Mysteries Deepen Over Status of Arak Reactor Project
David Albright, Paul Brannan, and Robert Kelley August 11, 2009
"Iran’s IR-40, or Arak, heavy water reactor, which has been under construction since June 2004, has not received as much attention as its gas centrifuge program. The reactor’s operation and potential to produce significant amounts of weapons-grade plutonium are years away, although this timeline is narrowing. Iran recently announced that it has mastered fuel fabrication for the Arak reactor at the Uranium Conversion Facility (UCF) at Esfahan. Last spring, President Ahmadinejad proudly unveiled a fuel assembly, which purportedly is for the Arak reactor. The fuel assembly on display by President Ahmadinejad is of a surprising shape for a small, 40 megawatt-thermal heavy water reactor and raises questions about whether it is indeed a fuel assembly for this reactor. One possibility is that the fuel assembly is not intended for the Arak reactor but was simply used for publicity purposes. In addition to questions about the fuel assembly, questions are also increasing about the status of the reactor’s construction and associated hot cells that could be capable of separating plutonium. Despite the growing questions, Iran has denied the IAEA the ability to scrutinize the Arak reactor, a step that the IAEA has said is inconsistent with Iran’s safeguards obligations. Iran refused to allow the IAEA to undertake a scheduled design information verification (DIV) visit to the Arak reactor and adjacent buildings on October 26, 20082 and again in April of 2009.3 The IAEA has also asked for updated design information about the reactor and its fuel, which was last provided several years ago. So far, Iran has refused to do so. It is imperative that Iran be more transparent about the Arak reactor, its associated hot cells, and fuel manufacturing facilities. By providing such transparency, Iran could go far to address concerns that the true purpose of the reactor is to make weapon-grade plutonium for nuclear weapons.
Did President Ahmadinejad reveal a fuel assembly for the Arak reactor?

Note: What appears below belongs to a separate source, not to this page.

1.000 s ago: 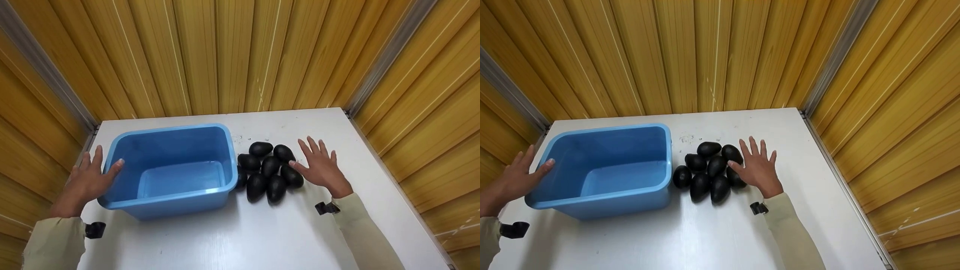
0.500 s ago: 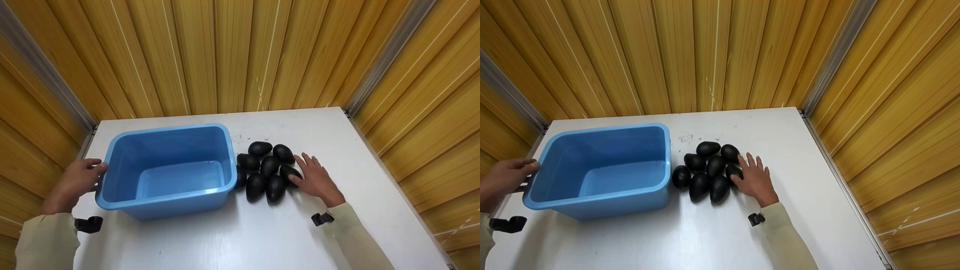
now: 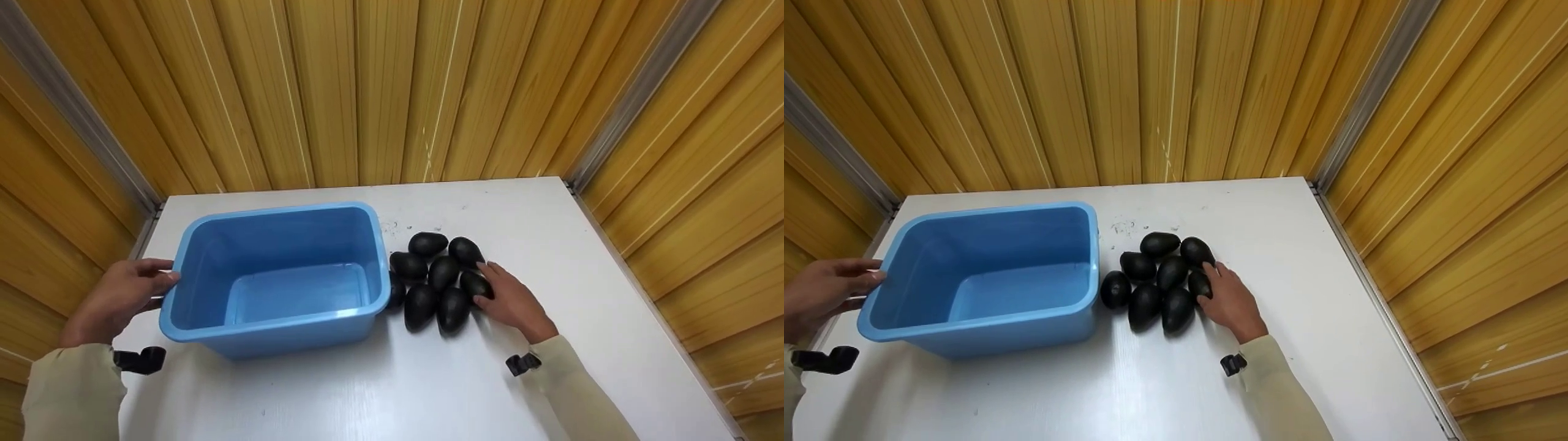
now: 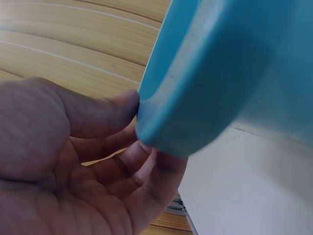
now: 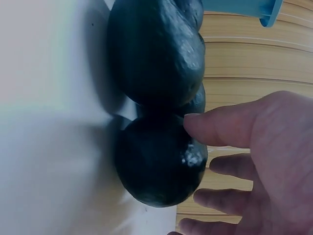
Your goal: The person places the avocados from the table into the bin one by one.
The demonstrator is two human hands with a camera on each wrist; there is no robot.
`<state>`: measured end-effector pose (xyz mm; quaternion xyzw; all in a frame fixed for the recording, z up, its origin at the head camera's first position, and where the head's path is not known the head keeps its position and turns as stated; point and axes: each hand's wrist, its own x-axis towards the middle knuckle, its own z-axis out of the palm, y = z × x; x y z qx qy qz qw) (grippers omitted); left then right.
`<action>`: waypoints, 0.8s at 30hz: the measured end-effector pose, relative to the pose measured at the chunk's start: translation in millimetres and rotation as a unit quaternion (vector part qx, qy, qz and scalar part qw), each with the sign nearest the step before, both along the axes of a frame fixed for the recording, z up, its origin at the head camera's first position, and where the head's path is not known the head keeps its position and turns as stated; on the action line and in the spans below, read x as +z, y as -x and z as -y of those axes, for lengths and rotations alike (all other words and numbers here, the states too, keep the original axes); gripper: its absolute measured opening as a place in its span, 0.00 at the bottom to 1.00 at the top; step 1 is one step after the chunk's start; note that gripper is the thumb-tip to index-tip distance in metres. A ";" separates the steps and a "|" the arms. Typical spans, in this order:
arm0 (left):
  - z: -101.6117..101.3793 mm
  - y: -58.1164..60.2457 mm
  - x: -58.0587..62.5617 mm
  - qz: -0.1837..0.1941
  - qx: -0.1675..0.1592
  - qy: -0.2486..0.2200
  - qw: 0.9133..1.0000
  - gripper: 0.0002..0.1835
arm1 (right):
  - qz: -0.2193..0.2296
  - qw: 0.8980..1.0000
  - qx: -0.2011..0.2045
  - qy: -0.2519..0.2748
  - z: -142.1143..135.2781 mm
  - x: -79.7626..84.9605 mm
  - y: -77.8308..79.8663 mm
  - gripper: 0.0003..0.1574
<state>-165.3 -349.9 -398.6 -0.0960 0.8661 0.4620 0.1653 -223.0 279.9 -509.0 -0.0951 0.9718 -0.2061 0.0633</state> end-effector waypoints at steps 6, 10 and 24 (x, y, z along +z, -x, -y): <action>2.5 2.6 0.7 0.019 -0.007 -0.008 1.000 0.41 | -0.020 0.999 -0.005 0.028 3.8 -8.5 -1.8 0.42; 5.9 3.7 1.4 0.025 -0.009 -0.007 1.000 0.41 | -0.040 0.998 -0.016 0.055 6.4 -15.9 -3.1 0.41; -0.9 4.5 5.2 0.029 -0.014 0.015 0.999 0.37 | -0.133 0.987 -0.038 0.077 13.4 -35.1 -6.9 0.39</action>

Last spring, President Ahmadinejad led an Iranian press tour of the Fuel Manufacturing Plant at Esfahan during which he announced that the plant was operational (although images from this tour indicate that much equipment is missing). His visit was photographed and the pictures widely published on the Internet. In several photos, a fuel assembly is clearly visible. Figure 1 is a photo from that tour showing that fuel element. The IAEA is believed to have inspected this fuel assembly. The IAEA report for June 2009 states:
“On 23 May 2009, the Agency conducted an inspection at the Fuel Manufacturing Plant, at which time it was noted that, with the exception of the final quality control testing area, the process line for the production of fuel assemblies for the heavy water reactor fuel had been completed, and that one fuel assembly had been assembled from previously produced fuel rods.”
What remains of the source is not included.